» Exercise: Set down each line of the listing below exactly as it is written.

Segment Start: Recorded information

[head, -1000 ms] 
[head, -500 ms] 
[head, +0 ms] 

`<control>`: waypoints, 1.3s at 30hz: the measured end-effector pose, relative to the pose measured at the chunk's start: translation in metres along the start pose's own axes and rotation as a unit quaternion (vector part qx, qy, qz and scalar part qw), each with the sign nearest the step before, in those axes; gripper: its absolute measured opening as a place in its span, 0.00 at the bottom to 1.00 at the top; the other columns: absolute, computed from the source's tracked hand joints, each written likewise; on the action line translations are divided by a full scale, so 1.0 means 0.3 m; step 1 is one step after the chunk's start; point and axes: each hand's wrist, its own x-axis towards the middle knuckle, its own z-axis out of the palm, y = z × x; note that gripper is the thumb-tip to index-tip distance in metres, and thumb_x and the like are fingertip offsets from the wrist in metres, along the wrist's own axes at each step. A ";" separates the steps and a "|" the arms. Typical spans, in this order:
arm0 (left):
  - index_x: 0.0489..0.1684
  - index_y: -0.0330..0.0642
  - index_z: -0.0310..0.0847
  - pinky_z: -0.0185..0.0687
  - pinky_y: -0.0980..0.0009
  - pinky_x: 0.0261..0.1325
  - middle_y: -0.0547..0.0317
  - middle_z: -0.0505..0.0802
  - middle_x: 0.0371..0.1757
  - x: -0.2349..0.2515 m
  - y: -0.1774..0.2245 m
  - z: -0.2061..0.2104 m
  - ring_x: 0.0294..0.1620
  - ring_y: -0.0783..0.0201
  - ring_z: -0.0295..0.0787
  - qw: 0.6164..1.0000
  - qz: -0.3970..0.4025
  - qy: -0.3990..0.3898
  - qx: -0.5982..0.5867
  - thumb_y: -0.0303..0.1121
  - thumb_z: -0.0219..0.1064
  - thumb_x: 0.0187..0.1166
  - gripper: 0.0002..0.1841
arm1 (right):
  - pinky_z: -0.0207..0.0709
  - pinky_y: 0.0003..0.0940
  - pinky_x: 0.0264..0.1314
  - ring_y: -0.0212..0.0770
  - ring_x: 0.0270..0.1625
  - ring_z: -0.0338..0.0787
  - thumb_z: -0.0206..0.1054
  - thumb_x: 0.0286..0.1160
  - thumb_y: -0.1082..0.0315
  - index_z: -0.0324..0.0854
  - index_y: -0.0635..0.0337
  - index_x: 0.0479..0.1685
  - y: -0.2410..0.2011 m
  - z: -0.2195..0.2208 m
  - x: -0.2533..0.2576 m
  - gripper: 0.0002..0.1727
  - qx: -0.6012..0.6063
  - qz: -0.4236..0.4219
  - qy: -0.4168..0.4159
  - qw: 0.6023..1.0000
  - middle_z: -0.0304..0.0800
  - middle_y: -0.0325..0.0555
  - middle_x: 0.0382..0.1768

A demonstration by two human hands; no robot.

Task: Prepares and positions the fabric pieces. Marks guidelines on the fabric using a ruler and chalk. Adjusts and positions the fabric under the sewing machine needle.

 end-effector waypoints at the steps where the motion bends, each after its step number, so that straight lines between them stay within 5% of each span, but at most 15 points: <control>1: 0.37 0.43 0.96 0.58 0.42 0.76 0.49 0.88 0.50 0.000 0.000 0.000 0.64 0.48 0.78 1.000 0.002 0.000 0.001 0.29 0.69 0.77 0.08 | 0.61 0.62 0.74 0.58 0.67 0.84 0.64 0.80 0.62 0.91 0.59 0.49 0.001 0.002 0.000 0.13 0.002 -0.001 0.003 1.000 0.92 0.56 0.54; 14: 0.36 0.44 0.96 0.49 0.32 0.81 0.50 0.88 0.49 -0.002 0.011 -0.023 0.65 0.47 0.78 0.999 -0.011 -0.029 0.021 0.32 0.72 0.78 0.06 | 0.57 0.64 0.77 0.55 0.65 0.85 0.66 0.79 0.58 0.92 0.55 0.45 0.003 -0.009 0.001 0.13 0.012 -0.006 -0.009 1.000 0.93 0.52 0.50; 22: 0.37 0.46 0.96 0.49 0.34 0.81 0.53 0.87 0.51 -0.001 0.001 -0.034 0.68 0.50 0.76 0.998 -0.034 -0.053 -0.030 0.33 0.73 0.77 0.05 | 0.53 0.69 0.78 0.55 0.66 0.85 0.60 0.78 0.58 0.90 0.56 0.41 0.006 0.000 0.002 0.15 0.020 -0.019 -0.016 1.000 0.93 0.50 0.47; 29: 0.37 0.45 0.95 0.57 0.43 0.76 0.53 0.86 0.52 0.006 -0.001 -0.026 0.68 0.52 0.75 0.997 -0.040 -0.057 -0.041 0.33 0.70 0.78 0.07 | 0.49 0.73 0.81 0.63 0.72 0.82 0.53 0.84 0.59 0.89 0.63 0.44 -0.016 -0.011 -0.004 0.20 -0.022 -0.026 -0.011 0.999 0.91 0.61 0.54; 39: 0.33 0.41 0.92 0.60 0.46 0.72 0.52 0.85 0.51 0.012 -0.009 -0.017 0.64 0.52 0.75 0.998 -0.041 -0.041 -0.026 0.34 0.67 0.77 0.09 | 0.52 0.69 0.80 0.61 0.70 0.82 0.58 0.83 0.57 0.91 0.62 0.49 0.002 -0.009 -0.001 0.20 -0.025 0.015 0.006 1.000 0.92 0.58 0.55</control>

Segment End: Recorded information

» Output below:
[head, -1000 ms] 
[head, -500 ms] 
[head, +0 ms] 

`<control>`: waypoints, 1.3s at 30hz: the measured end-effector pose, relative to the pose measured at the chunk's start: translation in metres along the start pose's own axes and rotation as a unit quaternion (vector part qx, qy, qz and scalar part qw), each with the sign nearest the step before, in those axes; gripper: its absolute measured opening as a place in its span, 0.00 at the bottom to 1.00 at the top; the other columns: absolute, computed from the source's tracked hand joints, each written likewise; on the action line translations are divided by a full scale, so 1.0 means 0.3 m; step 1 is one step after the chunk's start; point and axes: each hand's wrist, its own x-axis towards the middle knuckle, its own z-axis out of the palm, y = z × x; note that gripper is the thumb-tip to index-tip distance in metres, and thumb_x and the like are fingertip offsets from the wrist in metres, along the wrist's own axes at each step. A ";" separates the steps and a "|" the arms. Typical spans, in this order:
arm0 (left):
  - index_x: 0.0489..0.1684
  - index_y: -0.0330..0.0642
  - index_z: -0.0310..0.0847
  - pinky_z: -0.0185..0.0687
  - pinky_y: -0.0980..0.0009
  - pinky_x: 0.0261..0.1325
  - middle_y: -0.0547..0.0317
  - middle_z: -0.0505..0.0802
  - middle_x: 0.0371..0.1757
  - x: -0.2349..0.2515 m
  - y: -0.1774..0.2245 m
  - z: -0.2061..0.2104 m
  - ring_x: 0.0294..0.1620
  - ring_y: -0.0783..0.0201
  - ring_z: -0.0295..0.0787
  - qw: 0.6164..1.0000
  - qz: -0.3970..0.4025
  - qy: -0.3990..0.3898
  - qx: -0.5982..0.5867
  - thumb_y: -0.0303..0.1121
  - thumb_z: -0.0219..0.1064
  - thumb_x: 0.0187..0.1166
  - gripper: 0.0002..0.1841
arm1 (right):
  - pinky_z: -0.0207..0.0709
  - pinky_y: 0.0003..0.0940
  - pinky_x: 0.0264..0.1314
  - ring_y: -0.0212..0.0770
  - ring_x: 0.0270..0.1625
  - ring_z: -0.0338..0.0787
  - thumb_z: -0.0206..0.1054
  - thumb_x: 0.0286..0.1160
  - thumb_y: -0.1082..0.0315
  - index_z: -0.0324..0.0854
  - index_y: -0.0635..0.0337
  - index_x: 0.0479..0.1685
  - y: -0.2410..0.2011 m
  - z: -0.2195..0.2208 m
  - x: -0.2533..0.2576 m
  - gripper: 0.0002..0.1727
  - qx: -0.6012..0.6063
  - qz: -0.4236..0.4219
  - qy: -0.4168..0.4159
  - qw: 0.6023..1.0000
  - middle_z: -0.0304..0.0800
  - middle_y: -0.0325..0.0555
  - middle_x: 0.0382..0.1768

A demonstration by two human hands; no robot.

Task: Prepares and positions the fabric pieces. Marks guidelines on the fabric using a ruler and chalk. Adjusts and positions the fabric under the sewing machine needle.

 end-effector waypoints at the steps where the motion bends, each after its step number, so that straight lines between them stay within 5% of each span, but at most 15 points: <control>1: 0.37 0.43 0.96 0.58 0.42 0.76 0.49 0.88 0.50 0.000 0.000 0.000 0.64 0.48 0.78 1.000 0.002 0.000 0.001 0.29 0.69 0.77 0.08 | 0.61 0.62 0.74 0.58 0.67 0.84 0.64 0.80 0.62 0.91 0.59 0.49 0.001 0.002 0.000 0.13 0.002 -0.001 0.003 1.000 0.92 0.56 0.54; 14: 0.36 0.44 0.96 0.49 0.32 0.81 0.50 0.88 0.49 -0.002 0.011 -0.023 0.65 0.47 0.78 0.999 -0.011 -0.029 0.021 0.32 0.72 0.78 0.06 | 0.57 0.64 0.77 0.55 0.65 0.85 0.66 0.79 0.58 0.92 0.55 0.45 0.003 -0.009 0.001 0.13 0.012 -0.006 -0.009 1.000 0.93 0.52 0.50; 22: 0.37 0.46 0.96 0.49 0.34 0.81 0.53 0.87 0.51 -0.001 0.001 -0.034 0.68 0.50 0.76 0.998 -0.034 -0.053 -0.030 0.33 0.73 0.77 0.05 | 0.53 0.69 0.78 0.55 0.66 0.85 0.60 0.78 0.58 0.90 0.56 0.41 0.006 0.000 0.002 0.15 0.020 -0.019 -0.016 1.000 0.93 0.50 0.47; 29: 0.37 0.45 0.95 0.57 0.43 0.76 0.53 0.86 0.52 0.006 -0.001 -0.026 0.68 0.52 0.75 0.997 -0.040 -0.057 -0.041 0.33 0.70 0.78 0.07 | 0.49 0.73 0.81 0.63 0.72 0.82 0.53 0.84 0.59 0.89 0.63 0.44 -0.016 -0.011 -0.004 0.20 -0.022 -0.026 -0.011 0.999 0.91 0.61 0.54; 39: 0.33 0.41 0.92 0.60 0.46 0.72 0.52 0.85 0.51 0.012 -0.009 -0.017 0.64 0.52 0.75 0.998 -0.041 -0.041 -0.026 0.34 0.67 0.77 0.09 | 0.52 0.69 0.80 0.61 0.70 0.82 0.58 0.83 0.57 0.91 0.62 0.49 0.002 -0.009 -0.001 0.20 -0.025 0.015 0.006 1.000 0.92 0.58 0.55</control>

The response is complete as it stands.